SUS-BA - Sistema Único de Saúde da Bahia — Prova 2024
Homem, 59 anos de idade, é trazido ao Pronto-Socorro por colegas de trabalho, devido a alterações súbitas no estado mental e na fala, há uma hora. Ao exame, a pressão arterial encontra-se 170x100mmHg, FC: 80bpm, com ritmo de fibrilação atrial ao monitor. Ausculta com ritmo cardíaco irregular, em 2 tempos, sem sopros. Ao exame neurológico, evidencia-se desvio da rima labial para a esquerda, afasia, com dificuldade para falar e compreender a fala de outras pessoas. A força muscular encontra-se grau 5 em dimídio esquerdo, grau 3 em membro superior direito e 4 em membro inferior direito. Reflexo cutâneo plantar em flexão à esquerda e extensão à direita. A sensibilidade está preservada. Não há sinais de comprometimento de pares cranianos. Sem outros achados significativos ao exame físico.Indique o exame complementar mais adequado, neste momento, para diagnóstico do quadro neurológico.
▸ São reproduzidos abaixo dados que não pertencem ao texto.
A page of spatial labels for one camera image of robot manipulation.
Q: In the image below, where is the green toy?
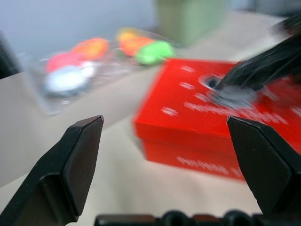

Déficit neurológico súbito → TC de crânio sem contraste imediata para excluir hemorragia.
No cenário de déficit focal agudo, a prioridade absoluta é diferenciar AVC isquêmico de hemorrágico via TC sem contraste para definir a elegibilidade para trombólise.
O manejo do AVC isquêmico agudo é guiado pelo conceito 'tempo é cérebro'. Cada minuto de oclusão arterial resulta na perda de milhões de neurônios. O diagnóstico clínico baseia-se no início súbito de déficits focais, como afasia e hemiparesia, frequentemente quantificados pela escala NIHSS. A fibrilação atrial, identificada no paciente, aumenta significativamente o risco de eventos cardioembólicos. A TC de crânio sem contraste permanece como o pilar inicial do protocolo de AVC, permitindo a rápida diferenciação entre os tipos de AVC. Se a TC for normal ou mostrar sinais precoces de isquemia (sem sangue), e o paciente estiver dentro da janela de 4,5 horas sem contraindicações, a trombólise com rtPA deve ser iniciada imediatamente.
A Tomografia Computadorizada (TC) de crânio sem contraste é o exame de escolha inicial devido à sua alta sensibilidade para detectar sangue agudo (hemorragia intracraniana), rapidez de execução e ampla disponibilidade. O objetivo principal não é visualizar o infarto isquêmico (que pode demorar horas para aparecer na TC), mas sim excluir o sangramento, o que contraindicaria a terapia trombolítica.
A fibrilação atrial (FA) é um dos principais fatores de risco para AVC isquêmico de etiologia cardioembólica. A estase sanguínea no átrio esquerdo favorece a formação de trombos que podem se desprender e ocluir artérias cerebrais. No caso clínico, a presença de ritmo irregular e FA ao monitor reforça a suspeita de um evento embólico agudo.
A angiotomografia de artérias intracranianas e cervicais é indicada logo após a TC sem contraste em pacientes que são candidatos à trombectomia mecânica (geralmente oclusões de grandes vasos em janela de até 24 horas) ou para investigar a etiologia vascular do evento, mas nunca deve atrasar o início da trombólise química se indicada.